We are delighted to announce the highlight papers that will be part of the technical program of SYSTOR 2023.
Starlight: Fast Container Provisioning on the Edge and over the WAN (NSDI 2022)
Jun Lin Chen and Daniyal Liaqat, University of Toronto; Moshe Gabel, York University / University of Toronto; Eyal de Lara, University of Toronto
Containers, originally designed for cloud environments, are increasingly popular for provisioning workers outside a single datacenter, for example in mobile and edge computing. These settings, however, bring new challenges: high latency links, limited bandwidth, and resource-constrained workers. The result is longer provisioning times when deploying new workers or updating existing ones, much of it due to network traffic.

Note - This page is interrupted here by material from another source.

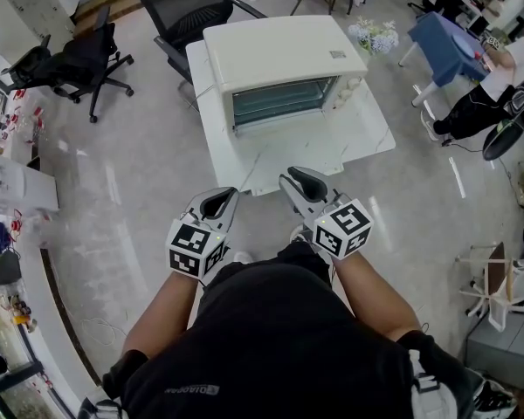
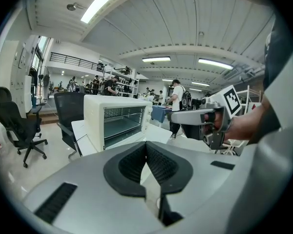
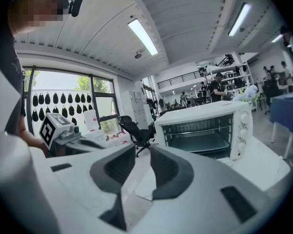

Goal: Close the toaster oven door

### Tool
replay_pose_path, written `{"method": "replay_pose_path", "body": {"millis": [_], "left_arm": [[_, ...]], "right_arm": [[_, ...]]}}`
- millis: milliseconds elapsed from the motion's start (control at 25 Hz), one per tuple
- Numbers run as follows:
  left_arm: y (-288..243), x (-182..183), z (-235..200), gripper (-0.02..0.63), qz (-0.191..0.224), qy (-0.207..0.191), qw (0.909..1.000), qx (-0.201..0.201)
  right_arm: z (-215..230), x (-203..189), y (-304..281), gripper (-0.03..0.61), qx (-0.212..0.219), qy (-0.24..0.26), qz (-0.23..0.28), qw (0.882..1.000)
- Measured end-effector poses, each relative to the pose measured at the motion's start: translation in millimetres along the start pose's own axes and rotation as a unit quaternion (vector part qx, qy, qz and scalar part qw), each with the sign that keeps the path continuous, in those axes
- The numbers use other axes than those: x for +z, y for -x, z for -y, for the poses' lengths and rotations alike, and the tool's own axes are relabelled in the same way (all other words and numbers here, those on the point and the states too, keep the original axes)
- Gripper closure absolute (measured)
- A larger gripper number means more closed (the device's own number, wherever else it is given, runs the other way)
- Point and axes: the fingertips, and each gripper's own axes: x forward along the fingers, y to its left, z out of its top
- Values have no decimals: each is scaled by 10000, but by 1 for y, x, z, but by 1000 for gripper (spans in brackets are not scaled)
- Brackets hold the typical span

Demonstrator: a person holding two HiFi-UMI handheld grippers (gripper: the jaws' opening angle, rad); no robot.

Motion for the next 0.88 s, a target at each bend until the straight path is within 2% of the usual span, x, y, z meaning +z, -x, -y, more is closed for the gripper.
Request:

Our analysis shows that current piecemeal approaches to reducing provisioning time are not always sufficient, and can even make things worse as round-trip times grow. Rather, we find that the very same layer-based structure that makes containers easy to develop and use also makes it more difficult to optimize deployment. Addressing this issue thus requires rethinking the container deployment pipeline as a whole.
Based on our findings, I will present Starlight: an accelerator for container provisioning. Starlight decouples provisioning from development by redesigning the container deployment protocol, filesystem, and image storage format. Our evaluation using 21 popular containers shows that, on average, Starlight deploys and starts containers 3x faster than the current industry standard implementation while incurring no runtime overhead and negligible storage overhead. Finally, it requires no changes to the deployed application, is backwards compatible with existing workers, and uses standard container registries.

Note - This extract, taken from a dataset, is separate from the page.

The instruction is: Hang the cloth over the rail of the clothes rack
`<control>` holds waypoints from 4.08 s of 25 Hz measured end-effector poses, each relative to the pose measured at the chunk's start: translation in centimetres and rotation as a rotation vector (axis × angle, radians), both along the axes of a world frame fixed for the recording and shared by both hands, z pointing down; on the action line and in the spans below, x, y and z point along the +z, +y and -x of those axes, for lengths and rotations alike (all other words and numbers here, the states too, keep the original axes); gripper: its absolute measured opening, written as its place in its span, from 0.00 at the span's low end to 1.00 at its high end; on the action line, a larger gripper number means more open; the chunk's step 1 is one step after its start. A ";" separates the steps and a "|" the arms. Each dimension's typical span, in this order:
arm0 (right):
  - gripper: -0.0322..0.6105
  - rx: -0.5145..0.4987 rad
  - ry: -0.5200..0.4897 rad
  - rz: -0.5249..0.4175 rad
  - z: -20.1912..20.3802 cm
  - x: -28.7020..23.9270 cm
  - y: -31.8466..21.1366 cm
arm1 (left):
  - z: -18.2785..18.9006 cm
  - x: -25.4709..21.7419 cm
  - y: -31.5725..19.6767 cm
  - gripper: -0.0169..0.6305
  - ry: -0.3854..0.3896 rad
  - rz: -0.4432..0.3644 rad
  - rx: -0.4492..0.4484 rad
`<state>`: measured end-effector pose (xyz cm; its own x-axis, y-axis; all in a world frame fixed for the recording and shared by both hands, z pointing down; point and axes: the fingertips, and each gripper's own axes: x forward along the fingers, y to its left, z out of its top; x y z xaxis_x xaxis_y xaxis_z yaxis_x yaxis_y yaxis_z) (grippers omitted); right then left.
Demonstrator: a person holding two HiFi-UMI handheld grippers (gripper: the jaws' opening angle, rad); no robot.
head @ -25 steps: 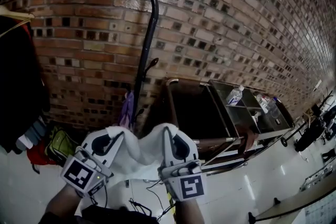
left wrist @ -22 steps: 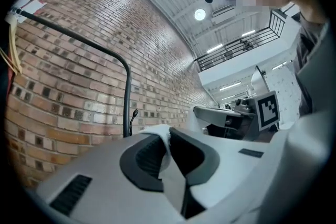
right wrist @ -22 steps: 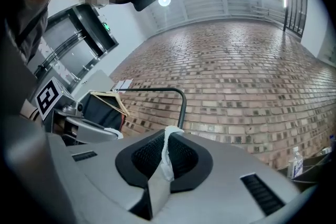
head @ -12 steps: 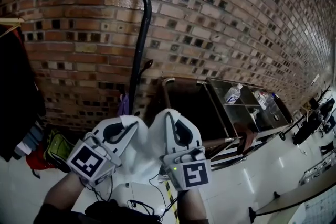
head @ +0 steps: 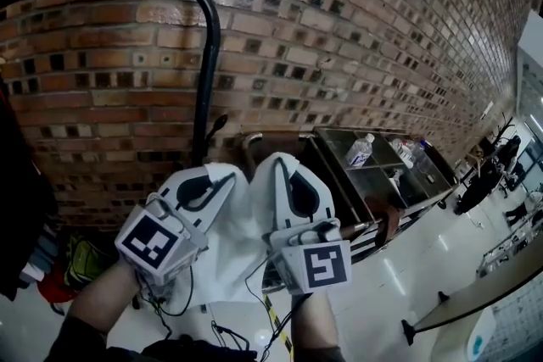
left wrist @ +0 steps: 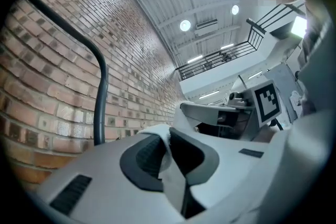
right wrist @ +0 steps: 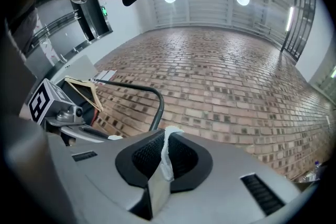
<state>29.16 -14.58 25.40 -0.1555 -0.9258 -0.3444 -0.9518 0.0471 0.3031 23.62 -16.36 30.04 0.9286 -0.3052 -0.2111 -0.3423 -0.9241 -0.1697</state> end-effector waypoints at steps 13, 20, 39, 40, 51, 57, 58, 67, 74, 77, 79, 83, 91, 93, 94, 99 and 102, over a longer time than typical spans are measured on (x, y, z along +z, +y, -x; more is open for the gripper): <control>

Starlight is open source and available at https://github.com/mc256/starlight .
**Updates since publication in NSDI 2022: We have continued to improve and develop Starlight, adding features such as Kubernetes integration, jointly optimizing multiple containers deployments, improved backend, and support for Helm charts and authentication. Starlight is now being used in industry, including as an crucial enabler in an unusual edge computing product. The talk will touch on these topics.**
SwiSh: Distributed Shared State Abstractions for Programmable Switches (NSDI 2022)
Lior Zeno, Technion; Dan R. K. Ports, Jacob Nelson, and Daehyeok Kim, Microsoft Research; Shir Landau Feibish, The Open University of Israel; Idit Keidar, Arik Rinberg, Alon Rashelbach, Igor De-Paula, and Mark Silberstein, Technion
We design and evaluate SwiSh, a distributed shared state management layer for data-plane P4 programs. SwiSh enables running scalable stateful distributed network functions on programmable switches entirely in the data-plane. We explore several schemes to build a shared variable abstraction, which differ in consistency, performance, and in-switch implementation complexity. We introduce the novel Strong Delayed-Writes (SDW) protocol which offers consistent snapshots of shared data-plane objects with semantics known as r-relaxed strong linearizability, enabling implementation of distributed concurrent sketches with precise error bounds.
We implement strong, eventual, and SDW consistency protocols in Tofino switches, and compare their performance in microbenchmarks and three realistic network functions, NAT, DDoS detector, and rate limiter. Our results show that the distributed state management in the data plane is practical, and outperforms centralized solutions by up to four orders of magnitude in update throughput and replication latency.
Privbox: Faster System Calls Through Sandboxed Privileged Execution (Usenix ATC ’22)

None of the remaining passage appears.